- _Instructions to follow_
Write the entries out again exactly; any picture among them gets left out.

━━━ Extracted data

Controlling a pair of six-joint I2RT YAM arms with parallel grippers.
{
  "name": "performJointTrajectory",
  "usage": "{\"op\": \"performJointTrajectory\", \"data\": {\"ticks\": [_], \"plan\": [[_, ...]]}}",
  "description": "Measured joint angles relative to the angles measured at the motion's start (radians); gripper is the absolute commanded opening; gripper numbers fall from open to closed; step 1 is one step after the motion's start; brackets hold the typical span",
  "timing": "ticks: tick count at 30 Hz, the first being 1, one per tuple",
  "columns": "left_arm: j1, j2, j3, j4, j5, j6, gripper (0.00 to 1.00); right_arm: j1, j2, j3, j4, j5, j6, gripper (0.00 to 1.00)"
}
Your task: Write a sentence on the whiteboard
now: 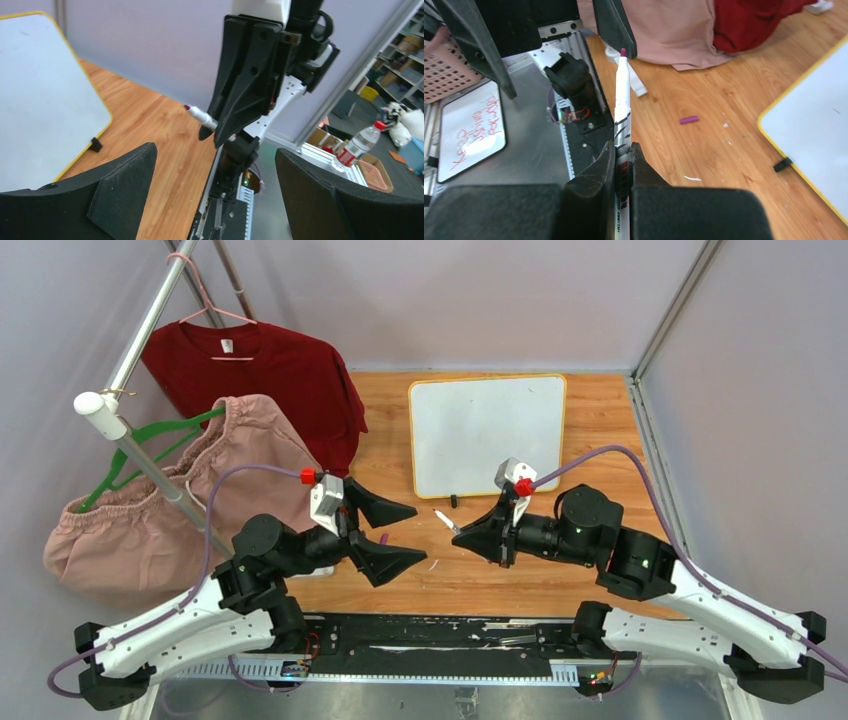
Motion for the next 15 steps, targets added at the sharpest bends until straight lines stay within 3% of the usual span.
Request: {"op": "performJointTrajectory", "data": {"ticks": [5,15], "plan": [[0.0,0.044,0.04,0.014,0.091,-0.005,0.92,0.0,0.051,0.004,0.084,-0.099,0.028,0.0],[0.0,0.129,0.076,0.025,0.129,-0.031,0.82,0.0,0.079,0.052,0.137,-0.23,0.048,0.0]]}}
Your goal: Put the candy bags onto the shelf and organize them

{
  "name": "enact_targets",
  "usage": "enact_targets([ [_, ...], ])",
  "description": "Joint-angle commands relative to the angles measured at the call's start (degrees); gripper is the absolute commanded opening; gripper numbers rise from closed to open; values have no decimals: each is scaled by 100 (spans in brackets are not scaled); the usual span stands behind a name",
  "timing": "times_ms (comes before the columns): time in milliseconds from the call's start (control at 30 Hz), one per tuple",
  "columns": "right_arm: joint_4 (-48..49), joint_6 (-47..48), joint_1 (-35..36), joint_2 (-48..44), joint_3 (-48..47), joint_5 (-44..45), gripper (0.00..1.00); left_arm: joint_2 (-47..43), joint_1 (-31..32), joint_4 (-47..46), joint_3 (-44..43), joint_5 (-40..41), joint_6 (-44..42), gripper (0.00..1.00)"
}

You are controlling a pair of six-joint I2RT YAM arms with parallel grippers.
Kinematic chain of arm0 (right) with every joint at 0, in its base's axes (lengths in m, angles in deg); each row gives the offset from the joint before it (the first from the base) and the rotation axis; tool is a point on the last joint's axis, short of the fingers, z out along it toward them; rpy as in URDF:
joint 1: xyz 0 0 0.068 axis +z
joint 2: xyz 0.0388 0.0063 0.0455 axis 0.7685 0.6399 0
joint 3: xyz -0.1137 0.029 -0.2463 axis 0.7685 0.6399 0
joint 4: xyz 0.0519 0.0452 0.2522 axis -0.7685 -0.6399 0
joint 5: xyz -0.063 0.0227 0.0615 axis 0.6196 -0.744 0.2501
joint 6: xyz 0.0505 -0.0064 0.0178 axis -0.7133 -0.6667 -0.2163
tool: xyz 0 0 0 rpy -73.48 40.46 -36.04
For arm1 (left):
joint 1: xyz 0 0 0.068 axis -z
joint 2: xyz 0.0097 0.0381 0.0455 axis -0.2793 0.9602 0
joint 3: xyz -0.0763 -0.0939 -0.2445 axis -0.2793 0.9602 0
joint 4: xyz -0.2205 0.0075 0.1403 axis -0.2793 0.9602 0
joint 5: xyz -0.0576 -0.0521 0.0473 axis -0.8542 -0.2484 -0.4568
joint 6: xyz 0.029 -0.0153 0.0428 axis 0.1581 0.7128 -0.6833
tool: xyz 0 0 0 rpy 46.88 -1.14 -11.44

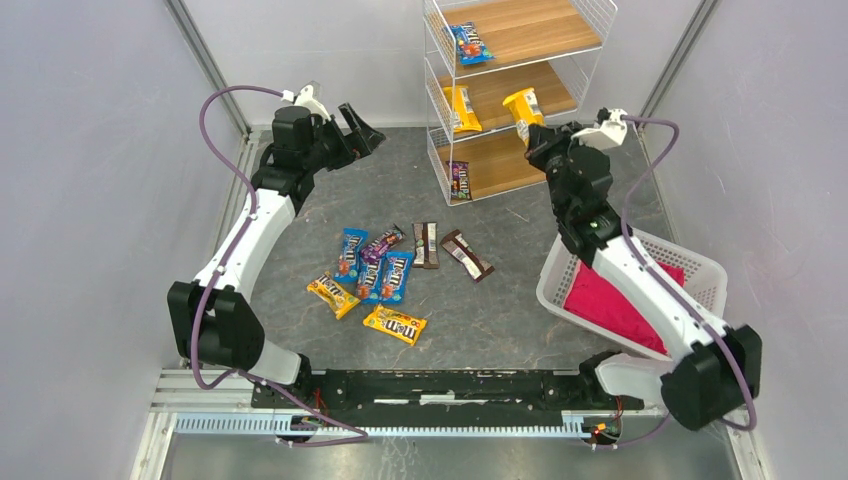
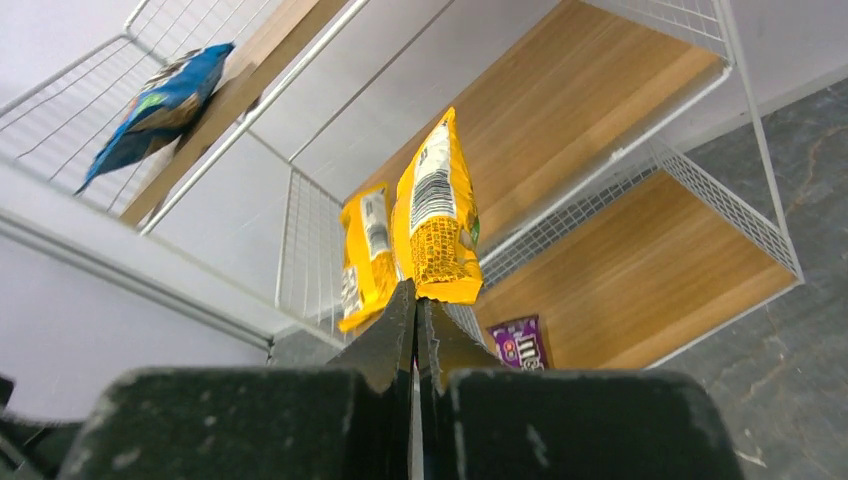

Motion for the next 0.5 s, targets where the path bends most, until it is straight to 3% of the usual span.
enact_targets([
  [0, 1049, -59, -179, 666, -481, 67, 0, -26, -11, -10, -277, -56, -165, 96],
  [333, 2162, -690, -272, 2512, -1284, -621, 0, 73, -11, -16, -283, -123, -131, 96],
  [467, 2367, -842, -279, 2918, -1429, -486, 1, 115, -11, -12, -296, -177, -97, 96],
])
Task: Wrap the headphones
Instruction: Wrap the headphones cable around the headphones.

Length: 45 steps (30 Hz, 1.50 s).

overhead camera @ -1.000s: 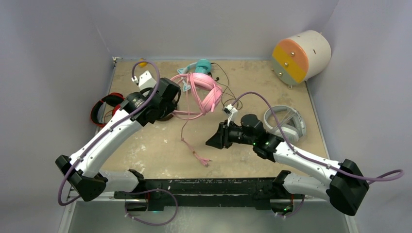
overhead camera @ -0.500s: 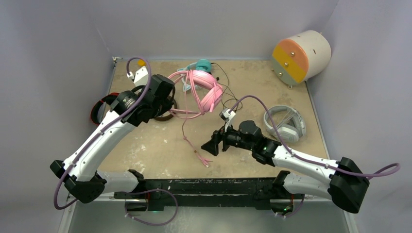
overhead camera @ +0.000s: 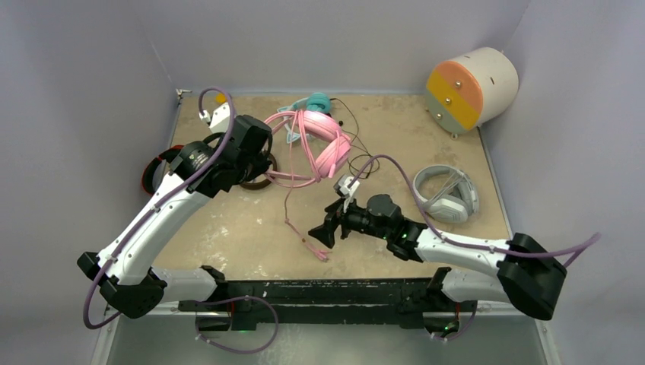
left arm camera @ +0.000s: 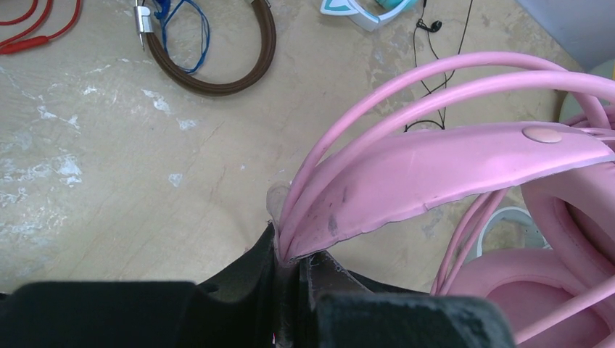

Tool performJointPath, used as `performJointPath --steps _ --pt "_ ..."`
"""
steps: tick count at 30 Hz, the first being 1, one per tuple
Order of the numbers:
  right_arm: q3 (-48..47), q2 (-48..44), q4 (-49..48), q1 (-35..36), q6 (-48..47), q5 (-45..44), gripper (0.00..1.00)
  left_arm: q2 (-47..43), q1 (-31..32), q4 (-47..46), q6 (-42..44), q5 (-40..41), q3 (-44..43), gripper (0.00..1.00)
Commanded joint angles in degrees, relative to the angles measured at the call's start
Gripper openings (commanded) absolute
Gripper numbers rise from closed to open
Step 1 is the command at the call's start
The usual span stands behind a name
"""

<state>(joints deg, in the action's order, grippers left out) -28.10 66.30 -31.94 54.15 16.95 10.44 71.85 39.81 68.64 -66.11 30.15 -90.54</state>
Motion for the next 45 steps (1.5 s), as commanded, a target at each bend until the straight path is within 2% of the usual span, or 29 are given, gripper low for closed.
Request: performJointPath --steps 1,5,10,13,16,19,26,31,33,36,38,45 --pt "0.1 4.9 -8.2 1.2 -3.4 -0.2 0.98 -1.7 -0.1 -5.5 -0.8 -1.1 -3.3 0.0" --pt "-1.3 10.4 -8.4 2.7 -3.9 -0.8 0.92 -2.2 0.0 -5.7 -0.8 -1.1 -3.1 0.0" --pt "1.4 14.7 -12.8 4.2 -1.3 -0.2 0.83 -2.5 -0.1 -5.7 -0.7 -1.3 -2.7 0.0" --pt "1.1 16.6 -10.5 6.3 -1.0 -1.6 0.75 -2.6 -0.1 -5.5 -0.6 -1.3 -2.4 0.0" --pt "-0.6 17.9 -5.6 10.9 -1.7 -7.9 0.73 -3.1 -0.1 -5.9 -0.6 -1.2 -1.7 0.0" --pt "-0.9 18.9 -3.0 12.5 -1.1 -11.6 0.71 -3.4 -0.1 -6.2 -0.5 -1.2 -1.3 0.0" --pt "-1.7 22.5 -1.5 12.6 0.0 -13.4 0.68 -3.7 0.0 -6.1 -0.6 -1.6 -1.4 0.0" --pt "-4.9 27.3 1.5 13.1 -0.5 -13.9 0.6 -4.2 -0.1 -6.0 -0.5 -1.4 -1.1 0.0" --pt "-5.5 27.8 1.9 13.5 -0.6 -14.7 0.49 -4.4 -0.1 -5.9 -0.4 -1.4 -1.1 0.0" --pt "-3.9 25.7 0.6 13.5 0.6 -17.4 0.17 -4.8 -0.1 -5.6 -0.2 -1.4 -1.2 0.0" --pt "-2.0 23.5 0.3 13.4 3.5 -17.2 0.0 -5.1 -0.1 -5.6 0.1 -1.6 -1.2 0.0" --pt "1.6 14.3 3.3 12.7 5.7 -22.9 0.0 -7.5 0.0 -5.3 1.0 -1.6 0.5 0.0"
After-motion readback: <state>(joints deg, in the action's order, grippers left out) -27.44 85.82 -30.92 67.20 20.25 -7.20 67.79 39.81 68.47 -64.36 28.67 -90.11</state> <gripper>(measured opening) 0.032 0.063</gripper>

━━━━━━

- _Expected answer_
Controlling a pair of six-joint I2RT YAM arms with parallel grippers.
{
  "name": "performJointTrajectory",
  "usage": "{\"op\": \"performJointTrajectory\", \"data\": {\"ticks\": [_], \"plan\": [[_, ...]]}}",
  "description": "Measured joint angles relative to the angles measured at the motion's start (radians); gripper is the absolute commanded opening; gripper numbers fall from open to closed; step 1 is one step after the motion's start; brackets hold the typical span",
  "timing": "ticks: tick count at 30 Hz, the first being 1, one per tuple",
  "columns": "left_arm: j1, j2, j3, j4, j5, j6, gripper (0.00 to 1.00); right_arm: j1, j2, j3, j4, j5, j6, gripper (0.00 to 1.00)"
}
Your task: Write a sentence on the whiteboard
now: 
Motion for the next 15 steps, targets added at the sharpest bends until straight lines stay within 3% of the usual span.
Request: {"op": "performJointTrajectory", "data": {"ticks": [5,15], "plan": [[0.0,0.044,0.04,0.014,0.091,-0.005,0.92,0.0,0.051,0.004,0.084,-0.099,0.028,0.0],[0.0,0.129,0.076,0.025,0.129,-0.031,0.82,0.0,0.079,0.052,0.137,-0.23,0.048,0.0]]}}
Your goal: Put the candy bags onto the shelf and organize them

{
  "name": "enact_targets",
  "usage": "enact_targets([ [_, ...], ])",
  "description": "Joint-angle commands relative to the angles measured at the call's start (degrees); gripper is the absolute commanded opening; gripper numbers rise from closed to open; values have no decimals: each is scaled by 100 (spans in brackets are not scaled); the usual span stands behind a name",
  "timing": "times_ms (comes before the columns): time in milliseconds from the call's start (control at 30 Hz), one per tuple",
  "columns": "right_arm: joint_4 (-48..49), joint_6 (-47..48), joint_1 (-35..36), joint_2 (-48..44), joint_3 (-48..47), joint_5 (-44..45), gripper (0.00..1.00); left_arm: joint_2 (-47..43), joint_1 (-31..32), joint_4 (-47..46), joint_3 (-44..43), joint_5 (-40..41), joint_6 (-44..42), gripper (0.00..1.00)"
}

You are controlling a pair of six-joint I2RT YAM arms with parallel grippers.
Kinematic chain of arm0 (right) with every joint at 0, in its base's axes (lengths in m, angles in deg); each row gives the offset from the joint before it (the first from the base) and the rotation axis; tool is a point on the last joint's axis, short of the fingers, z out along it toward them; rpy as in URDF:
joint 1: xyz 0 0 0.068 axis +z
joint 2: xyz 0.0388 0.0063 0.0455 axis 0.7685 0.6399 0
joint 3: xyz -0.1137 0.029 -0.2463 axis 0.7685 0.6399 0
joint 4: xyz 0.0519 0.0452 0.2522 axis -0.7685 -0.6399 0
joint 5: xyz -0.063 0.0227 0.0615 axis 0.6196 -0.744 0.2501
joint 6: xyz 0.0505 -0.0064 0.0178 axis -0.7133 -0.6667 -0.2163
tool: xyz 0 0 0 rpy -73.48 40.46 -36.04
For arm1 (left):
joint 1: xyz 0 0 0.068 axis -z
joint 2: xyz 0.0097 0.0381 0.0455 axis -0.2793 0.9602 0
joint 3: xyz -0.0763 -0.0939 -0.2445 axis -0.2793 0.9602 0
joint 4: xyz -0.2205 0.0075 0.1403 axis -0.2793 0.9602 0
joint 5: xyz -0.0576 -0.0521 0.0473 axis -0.8542 -0.2484 -0.4568
joint 6: xyz 0.029 -0.0153 0.0428 axis 0.1581 0.7128 -0.6833
tool: xyz 0 0 0 rpy 46.88 -1.14 -11.44


Motion for the next 0.5 s, targets where the path bends most, until it is straight to 3% of the usual span.
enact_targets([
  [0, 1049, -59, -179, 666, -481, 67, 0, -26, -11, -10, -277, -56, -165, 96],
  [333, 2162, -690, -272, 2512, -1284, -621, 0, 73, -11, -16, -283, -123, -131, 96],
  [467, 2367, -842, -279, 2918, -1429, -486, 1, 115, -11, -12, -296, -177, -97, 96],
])
Task: Wrap the headphones
Instruction: Wrap the headphones cable around the headphones.

Length: 45 steps (30 Hz, 1.50 s).

overhead camera @ -1.000s: 
overhead camera @ -0.500s: 
overhead camera @ +0.000s: 
left arm camera @ +0.000s: 

Tool performJointPath, used as `performJointPath --steps _ --pt "_ ..."`
"""
steps: tick count at 30 Hz, the first being 1, one per tuple
Order of the numbers:
  right_arm: q3 (-48..47), q2 (-48..44), q4 (-49..48), q1 (-35..36), q6 (-48..47), q5 (-45..44), gripper (0.00..1.00)
  left_arm: q2 (-47..43), q1 (-31..32), q4 (-47..46), q6 (-42..44), q5 (-40..41), q3 (-44..43), gripper (0.00..1.00)
Commanded joint angles in degrees, relative to the angles measured at the call's start
Gripper openings (commanded) absolute
Gripper numbers rise from closed to open
Step 1 is the command at the call's start
The usual span stands behind a name
"""

<state>(joints deg, in the action's order, grippers left out) -28.10 66.30 -31.94 54.15 16.95 10.44 71.85 39.81 68.64 -66.11 30.15 -90.54</state>
Motion for the next 45 steps (1.5 s), as commanded, a target at each bend until the straight path is within 2% of the usual span, or 29 are given, gripper low for closed.
Request: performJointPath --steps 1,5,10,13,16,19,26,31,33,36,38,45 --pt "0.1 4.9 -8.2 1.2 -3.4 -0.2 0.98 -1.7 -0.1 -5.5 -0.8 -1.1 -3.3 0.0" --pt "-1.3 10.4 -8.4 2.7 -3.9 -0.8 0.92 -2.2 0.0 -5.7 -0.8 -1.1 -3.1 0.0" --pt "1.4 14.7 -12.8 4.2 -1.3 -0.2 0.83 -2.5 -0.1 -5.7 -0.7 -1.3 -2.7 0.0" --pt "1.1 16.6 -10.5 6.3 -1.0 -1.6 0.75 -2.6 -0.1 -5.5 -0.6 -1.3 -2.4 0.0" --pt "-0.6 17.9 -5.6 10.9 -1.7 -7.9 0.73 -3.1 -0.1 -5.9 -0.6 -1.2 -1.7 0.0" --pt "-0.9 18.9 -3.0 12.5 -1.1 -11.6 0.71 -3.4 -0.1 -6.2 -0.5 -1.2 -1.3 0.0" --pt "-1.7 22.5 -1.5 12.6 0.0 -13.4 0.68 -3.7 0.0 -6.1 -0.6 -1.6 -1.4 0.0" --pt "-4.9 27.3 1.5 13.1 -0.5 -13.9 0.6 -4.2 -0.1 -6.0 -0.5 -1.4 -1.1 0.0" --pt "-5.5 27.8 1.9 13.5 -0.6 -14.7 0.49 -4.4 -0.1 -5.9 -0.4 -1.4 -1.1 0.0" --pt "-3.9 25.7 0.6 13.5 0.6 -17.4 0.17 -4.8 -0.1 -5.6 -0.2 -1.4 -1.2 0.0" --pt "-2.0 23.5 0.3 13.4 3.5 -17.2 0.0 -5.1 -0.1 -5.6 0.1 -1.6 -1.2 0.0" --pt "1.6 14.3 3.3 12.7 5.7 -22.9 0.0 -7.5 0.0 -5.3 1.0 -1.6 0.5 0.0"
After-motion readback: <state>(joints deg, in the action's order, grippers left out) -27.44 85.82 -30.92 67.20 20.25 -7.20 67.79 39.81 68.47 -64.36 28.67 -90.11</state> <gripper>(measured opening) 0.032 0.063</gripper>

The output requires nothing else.